The resulting ramp data was shared with other municipalities in the county, so they now know where their ADA curb ramps are located. Now that the county has this process in place, when new aerial imagery is flown every two years, county staff will be able to update the inventory in an automated fashion. Accurate management of these critical assets is important for the county in terms of its safe streets and Vision Zero programs, and the GIS team is already supporting that effort with ArcGIS Hub and ArcGIS Dashboards.
This innovative experience has expanded the county's appreciation for GeoAI, and staff are looking for additional ways to apply it, including feature extraction of swimming pools for property appraisal and health department inspections, and testing to see if this is applicable for pavement markings, sidewalks, and bike lanes. The county also wants to apply GeoAI to its lidar data to extract trees and the edges of pavement. Other improvements being considered are moving the imagery to ArcGIS Image Server or ArcGIS Image for ArcGIS Online to improve GeoAI model and other geoprocessing performance.
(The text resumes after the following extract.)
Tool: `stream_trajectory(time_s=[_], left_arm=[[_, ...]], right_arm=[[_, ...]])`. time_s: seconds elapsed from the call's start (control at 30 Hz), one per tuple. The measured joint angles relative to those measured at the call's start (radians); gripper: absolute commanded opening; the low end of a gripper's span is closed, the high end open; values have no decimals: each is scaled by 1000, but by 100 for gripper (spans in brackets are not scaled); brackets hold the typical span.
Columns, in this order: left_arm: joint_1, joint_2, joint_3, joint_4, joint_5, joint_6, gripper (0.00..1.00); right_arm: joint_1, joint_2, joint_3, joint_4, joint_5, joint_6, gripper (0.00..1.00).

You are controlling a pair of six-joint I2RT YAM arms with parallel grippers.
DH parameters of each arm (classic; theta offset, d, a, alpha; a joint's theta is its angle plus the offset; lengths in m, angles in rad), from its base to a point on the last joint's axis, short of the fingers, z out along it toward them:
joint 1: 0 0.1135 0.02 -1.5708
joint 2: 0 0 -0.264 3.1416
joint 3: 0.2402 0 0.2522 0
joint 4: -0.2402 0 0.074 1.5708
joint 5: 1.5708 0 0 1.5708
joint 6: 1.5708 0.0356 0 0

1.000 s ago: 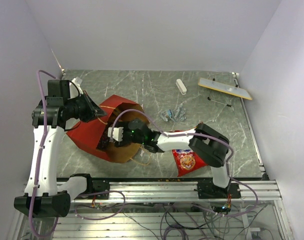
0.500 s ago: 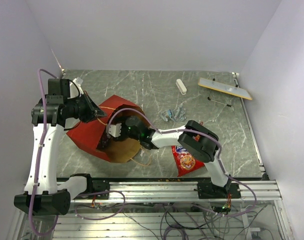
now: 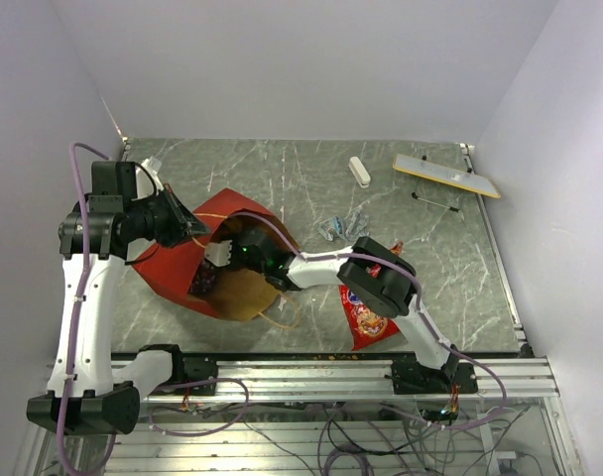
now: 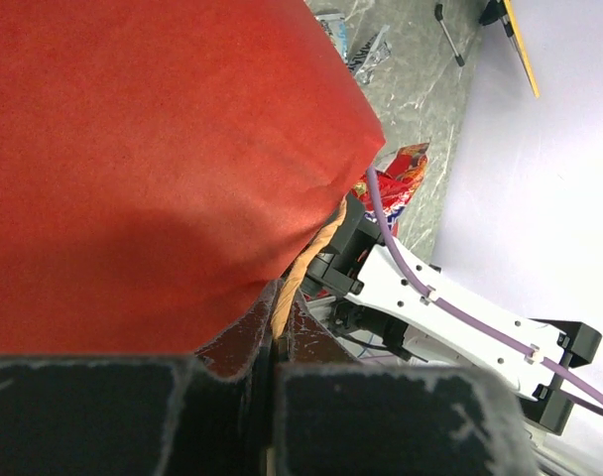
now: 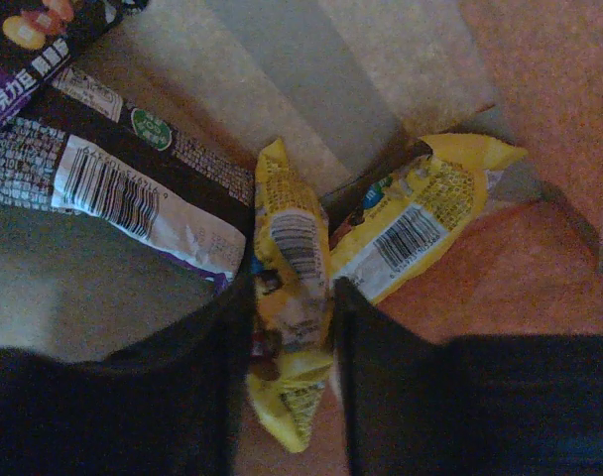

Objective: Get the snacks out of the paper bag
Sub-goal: Take out the snack from the paper bag.

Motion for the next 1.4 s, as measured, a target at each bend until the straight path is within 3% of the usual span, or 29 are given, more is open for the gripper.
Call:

The responsibilities of a GIS professional include constant learning and innovation, and Cacioppo and the rest of the Douglas County staff take that to heart. "This project really served two purposes for us. First, it was our initial attempt at creating a deep learning model from scratch. The success of this model will pave the way for future Esri deep learning models. Second, this model provided a time-saving approach to rapidly collecting ADA curb ramps for the City of Omaha. It will be used anytime we get new imagery to continually update the ADA curb ramp inventory", said Cacioppo.
This project was another example of how they are being creative with GIS to make a real difference at the county and in the community. This entrepreneurial attitude includes the development and implementation of an accomplished drone program. Douglas County is a great example to emulate, so the next time you start a new project, before doing it as you always have, take time to brainstorm how you can be creative with GIS to maximize your impact on the organization and community using new capabilities and methods.